Medicare For All Would Wipe Out Jobs, Pensions, and 401(k)s

Medicare For All Would Wipe Out Jobs, Pensions, and 401(k)s

Donald Trump famously made “You’re fired!” a household catchphrase. It may re-enter the American vernacular if the likes of Senators Bernie Sanders, Elizabeth Warren, or Kamala Harris take the White House.

That’s because Sanders, Warren, and Harris — along with Kirsten Gillibrand and Cory Booker, who are also competing for the Democratic presidential nomination — all support a brand of health reform that would wipe out millions of jobs. And that’s Medicare for All.

Sanders introduced a new iteration of his Medicare for All bill earlier this year; Warren, Harris, Gillibrand, and Booker have signed on as co-sponsors. The bill would abolish private health insurance and enroll all Americans in a single, government-run health plan.

A single government-run plan can in theory drive a harder bargain with doctors, hospitals, and other healthcare providers. Medicare for All envisions paying providers at Medicare’s rates, which are generally lower than those paid by private insurance.

But Medicare doesn’t pay hospitals enough to cover the cost of existing beneficiaries’ care. For every dollar hospitals spend on Medicare beneficiaries, they receive just 87 cents from the government.

Healthcare providers currently make up the difference by charging private insurers more. Medicare for All would abolish them, of course. To balance their books, providers would have little choice but to reduce their costs.

That means layoffs — or closing up shop altogether. According to a new report from JAMA, a medical journal, hospitals would eliminate up to 1.5 million clinical and administrative employees under Medicare for All. Dozens of hospitals, especially those in rural areas, would shut down. That would remove the biggest employer from scores of communities across the United States.

The effects would ripple through local economies. All the firms that counted on those hospitals as clients — construction firms, purveyors of cleaning products, food-service operators — would take a hit.

Then there are the hundreds of thousands of people employed by private health insurers whom Medicare for All makes no bones about throwing out of work. Health insurers employ more than half a million people directly, according to the Insurance Information Institute. The industry also supports hundreds of thousands of brokers and third-party administrators.
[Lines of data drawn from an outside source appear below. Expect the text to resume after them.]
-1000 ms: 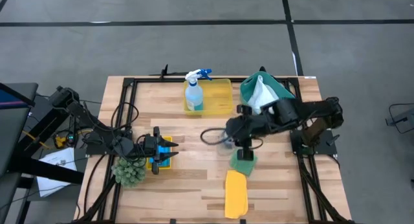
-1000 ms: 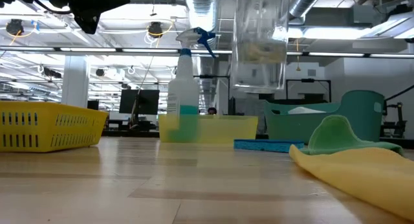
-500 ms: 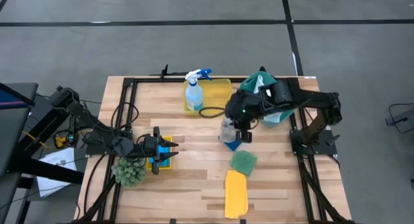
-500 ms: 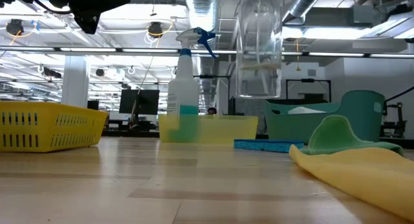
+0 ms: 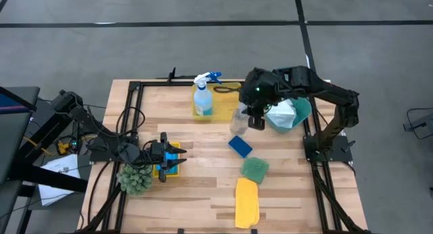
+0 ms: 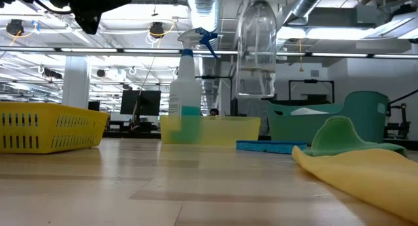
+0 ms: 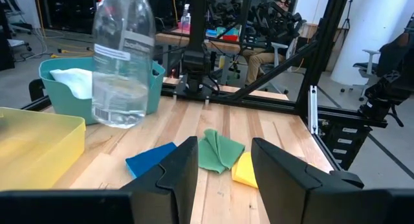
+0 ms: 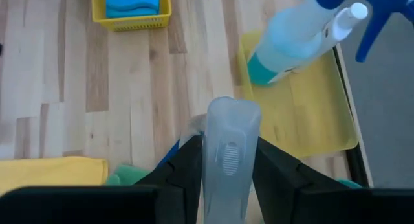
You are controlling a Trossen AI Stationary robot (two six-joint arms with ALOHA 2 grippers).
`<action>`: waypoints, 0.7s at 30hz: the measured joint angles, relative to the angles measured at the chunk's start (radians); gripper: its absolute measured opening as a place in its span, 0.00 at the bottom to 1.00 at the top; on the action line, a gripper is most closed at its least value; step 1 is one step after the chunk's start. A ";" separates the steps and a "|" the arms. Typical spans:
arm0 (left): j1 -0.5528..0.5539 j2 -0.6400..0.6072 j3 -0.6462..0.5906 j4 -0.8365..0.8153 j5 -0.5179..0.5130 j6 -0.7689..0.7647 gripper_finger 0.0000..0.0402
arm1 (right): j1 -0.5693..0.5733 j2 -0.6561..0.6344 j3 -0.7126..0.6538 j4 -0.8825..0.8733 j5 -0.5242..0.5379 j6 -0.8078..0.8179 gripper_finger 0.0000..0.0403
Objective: Pick & Place Kitchen Items
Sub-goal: Put the transparent spray bottle into the top yellow bin
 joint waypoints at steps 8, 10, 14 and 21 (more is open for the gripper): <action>0.009 0.000 0.000 0.000 0.000 0.000 0.35 | -0.115 0.001 0.000 0.014 -0.075 -0.073 0.27; 0.013 0.000 0.000 0.000 0.000 0.000 0.35 | -0.146 0.001 0.000 0.022 -0.089 -0.089 0.27; 0.014 0.000 0.000 -0.001 0.000 0.000 0.35 | -0.201 0.001 0.000 0.036 -0.119 -0.117 0.27; 0.014 0.000 0.000 -0.003 0.000 0.000 0.35 | -0.286 0.010 0.000 0.074 -0.165 -0.165 0.27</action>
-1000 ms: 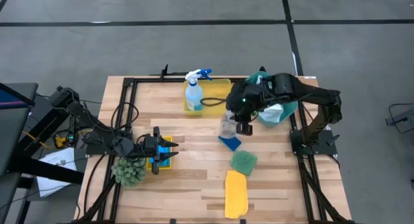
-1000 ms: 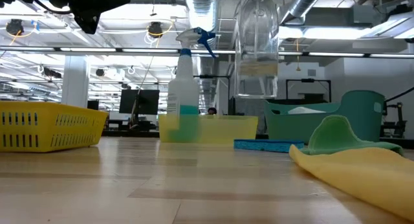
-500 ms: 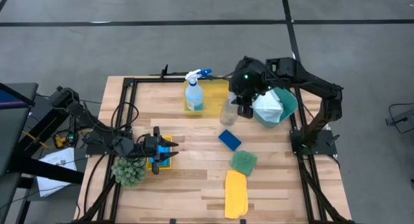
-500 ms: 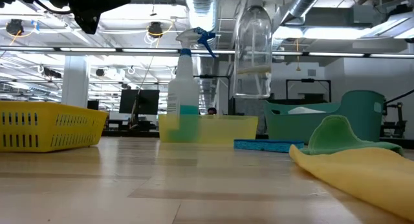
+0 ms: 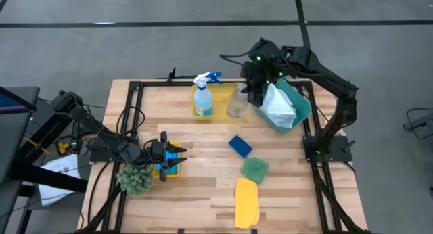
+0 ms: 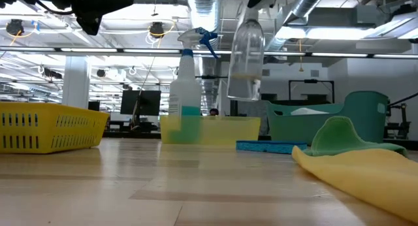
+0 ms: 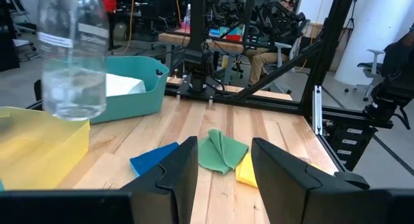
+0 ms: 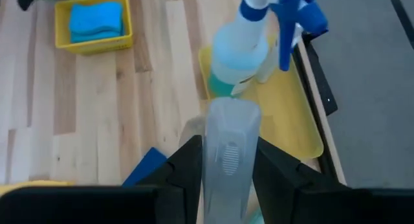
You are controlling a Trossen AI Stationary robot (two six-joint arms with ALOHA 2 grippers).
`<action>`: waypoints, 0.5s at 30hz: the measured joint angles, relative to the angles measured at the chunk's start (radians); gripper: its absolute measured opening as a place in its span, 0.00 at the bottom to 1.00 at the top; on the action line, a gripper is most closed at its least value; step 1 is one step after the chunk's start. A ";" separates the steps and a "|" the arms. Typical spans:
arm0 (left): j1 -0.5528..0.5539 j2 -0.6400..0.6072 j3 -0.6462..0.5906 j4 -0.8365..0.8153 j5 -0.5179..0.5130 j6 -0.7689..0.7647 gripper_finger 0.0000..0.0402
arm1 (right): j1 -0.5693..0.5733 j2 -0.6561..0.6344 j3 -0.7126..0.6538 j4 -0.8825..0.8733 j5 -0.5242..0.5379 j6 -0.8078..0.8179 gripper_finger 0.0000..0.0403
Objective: Pick & Place Kitchen Items
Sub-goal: Put the transparent spray bottle into the top yellow bin
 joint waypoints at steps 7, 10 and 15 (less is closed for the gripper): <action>0.000 0.000 0.000 -0.016 0.000 0.000 0.35 | -0.084 0.027 0.005 0.016 -0.026 -0.045 0.27; 0.000 0.000 0.000 -0.016 0.000 0.000 0.35 | -0.117 0.032 0.011 0.035 -0.027 -0.051 0.26; 0.000 0.000 0.000 -0.016 0.000 -0.001 0.35 | -0.156 0.035 0.009 0.055 -0.048 -0.067 0.26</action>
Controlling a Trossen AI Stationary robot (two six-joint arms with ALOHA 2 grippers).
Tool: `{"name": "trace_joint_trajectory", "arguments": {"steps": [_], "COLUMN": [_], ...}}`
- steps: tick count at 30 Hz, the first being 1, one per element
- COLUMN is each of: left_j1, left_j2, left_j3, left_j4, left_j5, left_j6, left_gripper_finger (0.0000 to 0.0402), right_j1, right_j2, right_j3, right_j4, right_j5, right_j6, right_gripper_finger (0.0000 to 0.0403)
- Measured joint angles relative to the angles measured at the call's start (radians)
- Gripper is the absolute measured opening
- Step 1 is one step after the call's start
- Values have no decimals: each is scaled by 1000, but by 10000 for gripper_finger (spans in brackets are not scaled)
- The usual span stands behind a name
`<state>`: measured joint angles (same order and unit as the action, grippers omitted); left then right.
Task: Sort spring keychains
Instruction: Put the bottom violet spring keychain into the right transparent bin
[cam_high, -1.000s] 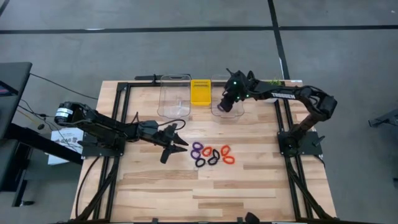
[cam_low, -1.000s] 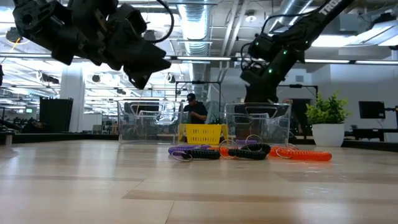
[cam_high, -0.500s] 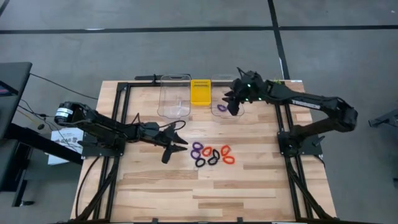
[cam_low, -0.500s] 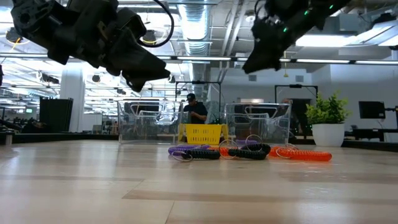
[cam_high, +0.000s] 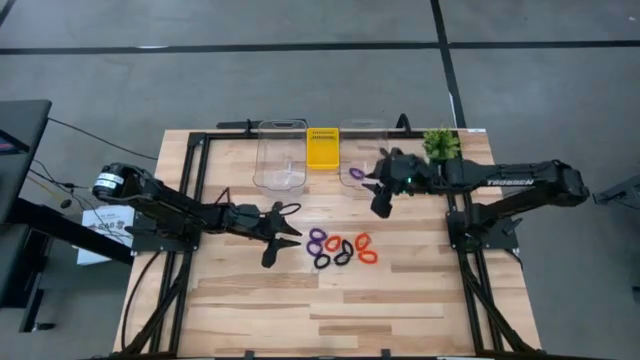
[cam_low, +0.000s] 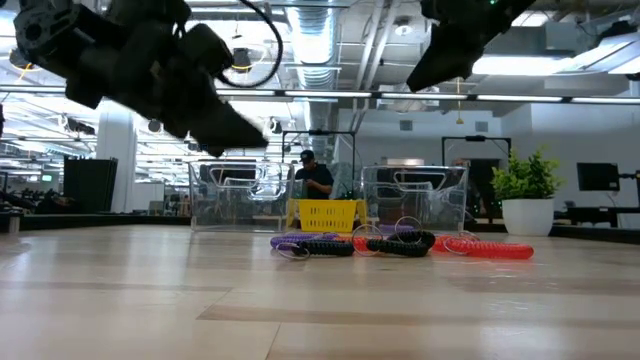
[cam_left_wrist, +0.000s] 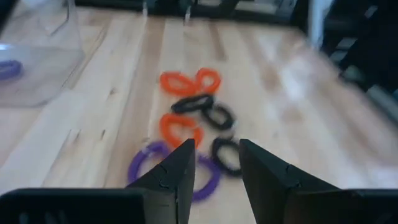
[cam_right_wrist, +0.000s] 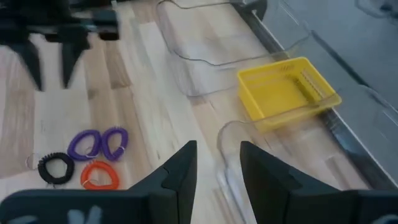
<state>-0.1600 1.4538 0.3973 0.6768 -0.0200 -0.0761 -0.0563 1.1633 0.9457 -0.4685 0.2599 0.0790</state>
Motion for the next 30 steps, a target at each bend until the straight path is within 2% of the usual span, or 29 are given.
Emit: {"name": "trace_joint_trajectory", "arguments": {"steps": [7, 15, 24, 30], "left_j1": [0, -25, -31, -31], "left_j2": [123, 198, 299, 358], "left_j3": [16, 63, 129, 166], "left_j4": [62, 65, 64, 64], "left_j5": [-40, -40, -33, 13], "left_j6": [173, 281, 325, 331], "left_gripper_finger": [122, 122, 122, 122], "right_j1": [158, 311, 371, 372], "right_j2": [1, 1, 1, 1], "right_j3": [-115, -261, -278, -278], "right_j4": [127, 379, 401, 397], "right_j5": [141, 186, 189, 188], "right_j6": [38, 46, 46, 46], "right_gripper_finger": [113, 113, 113, 113]}}
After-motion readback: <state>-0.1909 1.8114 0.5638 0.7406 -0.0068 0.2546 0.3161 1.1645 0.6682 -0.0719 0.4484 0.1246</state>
These jobs pay well — an average salary of $70,000. Medicare for All would destroy almost all of them.

At least Medicare for All’s supporters acknowledge as much. Congresswoman Pramila Jayapal, who has sponsored Medicare for All legislation in the House, recently said, “There’s about a million people we think will be displaced if Medicare for All happens.”

Even those with no apparent connection to the private health insurance industry would be collateral damage.

Many pension plans, mutual funds, and retirement accounts hold health insurance company stocks. CalPERS, the giant California public pension system, owns 2.8 million shares of UnitedHealth Group and more than 1 million shares of Anthem. The current value of those two holdings exceeds $900 million. The New York State Common Retirement Fund — the third-largest pension plan in the nation — owns more than 1 million shares of Cigna, worth more than $150 million.

If Medicare for All puts those companies out of business, then the retirement savings of millions of people could lose billions of dollars in value in short order.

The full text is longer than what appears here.